### YOUR INSTRUCTIONS
Exclude all pictures from your copy of the data below, which should otherwise match exactly.

********************

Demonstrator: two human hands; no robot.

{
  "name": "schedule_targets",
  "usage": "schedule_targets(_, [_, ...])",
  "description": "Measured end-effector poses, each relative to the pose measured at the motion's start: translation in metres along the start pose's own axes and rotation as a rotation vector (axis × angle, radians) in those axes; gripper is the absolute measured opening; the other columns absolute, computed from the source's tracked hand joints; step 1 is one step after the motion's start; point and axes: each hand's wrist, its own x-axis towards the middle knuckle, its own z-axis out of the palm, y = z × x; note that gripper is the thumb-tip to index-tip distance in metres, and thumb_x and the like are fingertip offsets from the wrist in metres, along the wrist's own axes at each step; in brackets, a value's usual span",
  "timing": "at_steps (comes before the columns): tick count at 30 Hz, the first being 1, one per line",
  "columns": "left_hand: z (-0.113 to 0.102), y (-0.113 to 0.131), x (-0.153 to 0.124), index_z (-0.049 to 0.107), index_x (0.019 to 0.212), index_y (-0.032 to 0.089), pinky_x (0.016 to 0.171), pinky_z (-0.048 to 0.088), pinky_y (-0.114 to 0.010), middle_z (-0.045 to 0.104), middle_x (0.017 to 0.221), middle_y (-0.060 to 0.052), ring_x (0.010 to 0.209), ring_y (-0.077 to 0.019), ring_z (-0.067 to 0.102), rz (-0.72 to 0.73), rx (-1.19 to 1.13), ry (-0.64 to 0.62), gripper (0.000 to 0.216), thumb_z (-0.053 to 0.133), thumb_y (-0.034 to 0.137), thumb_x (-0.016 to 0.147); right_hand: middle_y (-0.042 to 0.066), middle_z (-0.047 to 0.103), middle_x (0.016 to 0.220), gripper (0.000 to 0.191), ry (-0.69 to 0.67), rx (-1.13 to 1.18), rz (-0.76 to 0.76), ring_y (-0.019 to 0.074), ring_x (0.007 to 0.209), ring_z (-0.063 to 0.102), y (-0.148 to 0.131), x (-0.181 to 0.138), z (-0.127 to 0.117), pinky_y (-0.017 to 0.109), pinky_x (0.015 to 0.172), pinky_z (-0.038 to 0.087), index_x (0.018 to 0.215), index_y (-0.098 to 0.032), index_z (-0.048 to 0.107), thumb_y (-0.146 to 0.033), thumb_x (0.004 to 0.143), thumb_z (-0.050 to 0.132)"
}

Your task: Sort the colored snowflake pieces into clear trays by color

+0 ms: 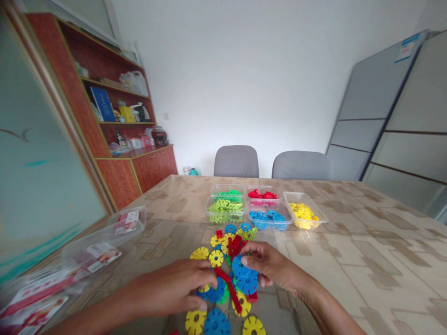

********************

### ANSWER TO THE PROBLEM
Demonstrator: two human hands; no robot.

{
  "name": "schedule_targets",
  "usage": "schedule_targets(_, [_, ...])",
  "description": "Measured end-effector poses, each relative to the pose measured at the motion's start: translation in metres along the start pose's own axes and rotation as a rotation vector (axis × angle, radians) in those axes; gripper is the absolute measured opening; the other columns absolute, computed from the source's tracked hand joints; step 1 is one step after the motion's start; point and axes: each hand's wrist, its own x-axis towards the middle knuckle, its own z-axis out of the palm, y = z × x; note that gripper is the thumb-tip to index-tip distance in metres, and thumb_x and the like are fingertip offsets from the wrist in metres, along the wrist's own axes at each step; in brackets, a value's usual span",
  "timing": "at_steps (comes before the columns): tick count at 30 Hz, the first being 1, one per line",
  "columns": "left_hand: z (-0.113 to 0.102), y (-0.113 to 0.131), x (-0.153 to 0.124), index_z (-0.049 to 0.107), index_x (0.019 to 0.212), index_y (-0.032 to 0.089), pinky_x (0.016 to 0.171), pinky_z (-0.048 to 0.088), pinky_y (-0.114 to 0.010), middle_z (-0.045 to 0.104), middle_x (0.017 to 0.221), middle_y (-0.060 to 0.052), ring_x (0.010 to 0.209), ring_y (-0.077 to 0.019), ring_z (-0.067 to 0.102), rz (-0.72 to 0.73), rx (-1.19 to 1.13), ry (-0.64 to 0.62), gripper (0.000 to 0.216), thumb_z (-0.053 to 0.133), thumb_y (-0.034 to 0.137), thumb_x (-0.016 to 0.147); right_hand: middle_y (-0.042 to 0.066), middle_z (-0.047 to 0.103), middle_x (0.016 to 0.220), gripper (0.000 to 0.191), ry (-0.69 to 0.67), rx (-1.13 to 1.18), rz (-0.76 to 0.76), ring_y (-0.019 to 0.074), ring_x (0.007 to 0.209), ring_z (-0.063 to 0.102), y (-0.148 to 0.131), x (-0.181 to 0.138), z (-0.127 to 0.117), pinky_y (-0.017 to 0.109), pinky_x (0.015 to 0.172), pinky_z (-0.038 to 0.087), index_x (0.018 to 0.215), index_y (-0.098 to 0.032), index_z (-0.048 to 0.107), thumb_y (-0.146 to 0.033), thumb_x (0.004 to 0.143), thumb_z (-0.050 to 0.132)"
}

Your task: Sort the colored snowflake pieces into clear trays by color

+0 ms: 

That completes the output for this exercise.